The absence of logic in that argument and failure to protect individuals, he said, manifested itself in the Netherlands once distinctions had to be made regarding who could receive life ending treatments. Non-voluntary and involuntary euthanasia resulted.

"In the Netherlands you see this already. Once assisted suicide was legalized, in the name of autonomy and compassion, there was no meaningful way to argue politically for limits on it," he said.

He said arguments in favor of the removal of moral and religious principles from law and the legal process constitute a failure in understanding the nature of law, and pointed to other laws meant to protect human life.

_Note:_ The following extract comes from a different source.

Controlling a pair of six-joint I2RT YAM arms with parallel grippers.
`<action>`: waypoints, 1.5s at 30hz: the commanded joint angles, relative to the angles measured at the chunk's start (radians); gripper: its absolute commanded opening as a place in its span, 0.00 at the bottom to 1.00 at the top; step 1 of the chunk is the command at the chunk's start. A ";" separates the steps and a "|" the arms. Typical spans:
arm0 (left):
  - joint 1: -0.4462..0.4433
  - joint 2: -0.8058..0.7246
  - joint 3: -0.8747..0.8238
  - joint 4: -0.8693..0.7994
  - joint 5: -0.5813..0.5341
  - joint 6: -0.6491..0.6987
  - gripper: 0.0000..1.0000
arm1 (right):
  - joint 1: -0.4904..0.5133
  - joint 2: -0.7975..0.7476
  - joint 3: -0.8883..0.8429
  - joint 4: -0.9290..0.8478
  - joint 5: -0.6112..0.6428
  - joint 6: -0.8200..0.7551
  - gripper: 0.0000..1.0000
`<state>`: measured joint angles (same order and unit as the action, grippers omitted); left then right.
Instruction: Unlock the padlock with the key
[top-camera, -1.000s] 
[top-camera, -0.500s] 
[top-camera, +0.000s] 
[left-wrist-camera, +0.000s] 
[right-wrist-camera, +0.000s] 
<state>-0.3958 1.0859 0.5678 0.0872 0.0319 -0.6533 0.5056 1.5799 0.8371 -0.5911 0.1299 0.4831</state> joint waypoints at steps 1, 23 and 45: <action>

"That is an argument that I think fails to understand, at bottom, what law is. Law is in many respects the imposition, the coercive imposition, of a particular view of the good. That view is arrived at through the political process, but every single law that is on the books, including things like speed limits, are the consequence of long discussion about normative principals. Speed limits are the result of a debate about the value of human life," he said.

He detailed logical arguments against physician assisted suicide based on principles such as the idea of law as directed toward the common good or healthcare providers as stewards in good faith to treat and heal patients.

"Imagine going to a doctor, and thinking, my doctor is not simply here to try to preserve my life or health to the best of his or her ability. My doctor might make a judgment at some point that the best thing for me to do is to kill myself," he said.

He also considered the possible consequences of passage of a law that allows physicians to help patients end their own lives, under the specific points made in the Massachusetts ballot initiative.

He pointed out the absence of oversight mechanisms in the law and the potential for abuse could hurt minorities, the disabled and other marginalized groups.

"In the Massachusetts there is no mechanism for enforcement, investigation, authority, oversight, or data verification. There is nothing like that," he said.